====== Raw data
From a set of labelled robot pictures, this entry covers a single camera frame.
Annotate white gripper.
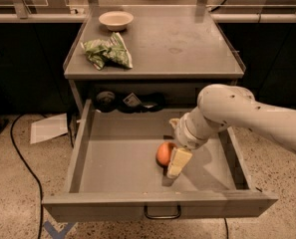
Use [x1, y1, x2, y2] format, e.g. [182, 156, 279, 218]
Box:
[166, 108, 220, 179]

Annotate orange fruit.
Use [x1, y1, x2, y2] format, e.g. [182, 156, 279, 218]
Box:
[155, 141, 176, 166]

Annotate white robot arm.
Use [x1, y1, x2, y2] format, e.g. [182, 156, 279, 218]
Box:
[166, 84, 296, 179]

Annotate grey open drawer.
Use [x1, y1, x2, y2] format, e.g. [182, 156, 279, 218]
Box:
[43, 104, 278, 222]

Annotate grey counter cabinet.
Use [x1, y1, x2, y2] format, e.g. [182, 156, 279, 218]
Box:
[63, 4, 247, 115]

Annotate white tag label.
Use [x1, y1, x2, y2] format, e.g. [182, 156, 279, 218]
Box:
[123, 93, 141, 108]

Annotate green chip bag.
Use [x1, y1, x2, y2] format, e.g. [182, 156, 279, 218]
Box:
[81, 32, 133, 71]

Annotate white paper sheet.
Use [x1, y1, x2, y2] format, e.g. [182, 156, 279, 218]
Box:
[30, 114, 68, 144]

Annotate white paper bowl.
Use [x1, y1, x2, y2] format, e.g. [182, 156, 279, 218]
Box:
[99, 11, 134, 31]

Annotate blue floor tape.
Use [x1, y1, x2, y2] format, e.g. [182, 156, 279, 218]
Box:
[42, 220, 77, 239]

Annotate black drawer handle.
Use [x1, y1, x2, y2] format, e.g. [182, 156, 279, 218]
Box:
[144, 205, 181, 220]

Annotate black cables behind drawer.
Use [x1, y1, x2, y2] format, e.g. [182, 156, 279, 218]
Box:
[95, 91, 166, 114]

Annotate black floor cable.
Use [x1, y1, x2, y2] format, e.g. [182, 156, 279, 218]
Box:
[10, 114, 45, 239]

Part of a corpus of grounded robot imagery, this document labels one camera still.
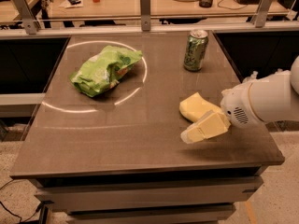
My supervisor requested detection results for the clear plastic bottle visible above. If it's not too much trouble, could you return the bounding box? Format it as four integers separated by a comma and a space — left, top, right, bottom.
242, 71, 258, 83

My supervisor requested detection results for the green rice chip bag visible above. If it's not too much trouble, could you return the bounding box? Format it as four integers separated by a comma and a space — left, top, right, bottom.
70, 46, 143, 97

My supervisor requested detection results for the black floor cable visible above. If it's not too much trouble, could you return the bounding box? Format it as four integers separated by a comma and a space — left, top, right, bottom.
0, 179, 43, 224

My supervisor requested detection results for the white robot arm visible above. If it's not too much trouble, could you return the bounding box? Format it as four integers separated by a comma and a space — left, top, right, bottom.
179, 57, 299, 144

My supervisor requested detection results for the grey metal bracket right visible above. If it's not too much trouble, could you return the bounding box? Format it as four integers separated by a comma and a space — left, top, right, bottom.
251, 0, 273, 28

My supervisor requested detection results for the black desk cable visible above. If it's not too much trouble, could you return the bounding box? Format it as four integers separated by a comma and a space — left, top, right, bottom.
217, 0, 249, 11

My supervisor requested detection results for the grey metal bracket left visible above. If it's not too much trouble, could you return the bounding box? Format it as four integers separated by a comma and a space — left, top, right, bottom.
12, 0, 40, 35

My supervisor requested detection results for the green soda can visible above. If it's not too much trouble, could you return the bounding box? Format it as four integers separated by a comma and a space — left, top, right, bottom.
184, 29, 208, 71

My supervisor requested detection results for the yellow sponge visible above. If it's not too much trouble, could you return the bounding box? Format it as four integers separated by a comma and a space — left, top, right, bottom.
179, 92, 221, 122

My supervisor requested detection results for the grey metal bracket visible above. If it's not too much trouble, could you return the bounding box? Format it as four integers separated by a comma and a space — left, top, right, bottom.
251, 0, 273, 28
12, 0, 40, 35
140, 0, 150, 32

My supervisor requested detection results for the grey metal bracket middle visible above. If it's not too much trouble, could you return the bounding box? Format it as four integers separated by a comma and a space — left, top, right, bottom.
140, 0, 150, 32

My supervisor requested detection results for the black mesh pen cup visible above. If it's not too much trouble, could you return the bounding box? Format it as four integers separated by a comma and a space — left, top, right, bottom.
199, 0, 213, 8

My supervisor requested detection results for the grey table drawer base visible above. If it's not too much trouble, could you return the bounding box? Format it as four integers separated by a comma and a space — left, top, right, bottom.
36, 175, 263, 224

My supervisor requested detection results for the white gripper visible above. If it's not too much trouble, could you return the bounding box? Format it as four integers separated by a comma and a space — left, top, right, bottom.
180, 82, 263, 144

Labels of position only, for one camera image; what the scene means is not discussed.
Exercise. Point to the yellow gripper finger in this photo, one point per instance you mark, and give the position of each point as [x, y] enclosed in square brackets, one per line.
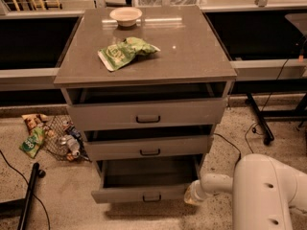
[188, 196]

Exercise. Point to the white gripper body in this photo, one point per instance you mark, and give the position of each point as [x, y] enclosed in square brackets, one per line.
[200, 190]

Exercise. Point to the grey bottom drawer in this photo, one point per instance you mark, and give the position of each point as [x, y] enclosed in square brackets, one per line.
[146, 179]

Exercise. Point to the grey drawer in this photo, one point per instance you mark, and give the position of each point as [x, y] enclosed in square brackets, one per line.
[146, 179]
[140, 106]
[148, 142]

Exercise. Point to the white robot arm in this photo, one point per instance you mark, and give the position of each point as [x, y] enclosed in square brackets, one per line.
[264, 193]

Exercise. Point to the grey top drawer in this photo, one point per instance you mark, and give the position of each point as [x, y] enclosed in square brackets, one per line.
[140, 106]

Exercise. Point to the grey middle drawer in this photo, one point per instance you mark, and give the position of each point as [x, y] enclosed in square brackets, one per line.
[148, 142]

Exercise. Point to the grey drawer cabinet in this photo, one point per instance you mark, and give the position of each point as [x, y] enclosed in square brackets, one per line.
[189, 52]

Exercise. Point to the black stand leg right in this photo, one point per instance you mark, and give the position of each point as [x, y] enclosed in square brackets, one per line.
[299, 113]

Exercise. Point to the black stand leg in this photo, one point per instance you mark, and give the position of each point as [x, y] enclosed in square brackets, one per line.
[21, 207]
[299, 113]

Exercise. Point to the clear plastic bottle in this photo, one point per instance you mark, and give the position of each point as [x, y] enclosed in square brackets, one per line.
[71, 143]

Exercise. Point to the green chip bag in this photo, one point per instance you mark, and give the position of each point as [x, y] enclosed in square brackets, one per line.
[116, 56]

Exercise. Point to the black stand leg left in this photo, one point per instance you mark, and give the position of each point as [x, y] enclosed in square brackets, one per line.
[21, 207]

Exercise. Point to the green snack bag on floor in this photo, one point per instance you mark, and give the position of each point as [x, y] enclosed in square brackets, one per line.
[33, 142]

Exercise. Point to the brown snack bag on floor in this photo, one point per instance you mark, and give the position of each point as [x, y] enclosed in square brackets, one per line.
[33, 120]

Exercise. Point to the white bowl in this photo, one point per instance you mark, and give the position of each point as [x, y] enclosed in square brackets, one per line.
[126, 17]

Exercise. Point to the wire mesh basket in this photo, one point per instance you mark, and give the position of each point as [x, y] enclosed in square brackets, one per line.
[57, 127]

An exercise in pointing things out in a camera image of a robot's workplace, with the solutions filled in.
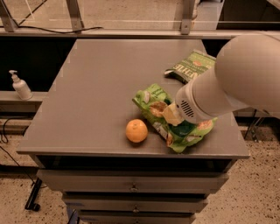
============
## The problem
Go through the records above and copy each line where "camera" is found.

## Expected answer
From a set of labelled robot pictures, this entry covers a single camera frame.
Part of a corpus of grounded robot imagery, this document labels one camera still.
Labels of position only, for one camera image; what the scene means is not discussed.
An exercise in pointing things out in a camera image of a robot's workplace, with the solutions filled in.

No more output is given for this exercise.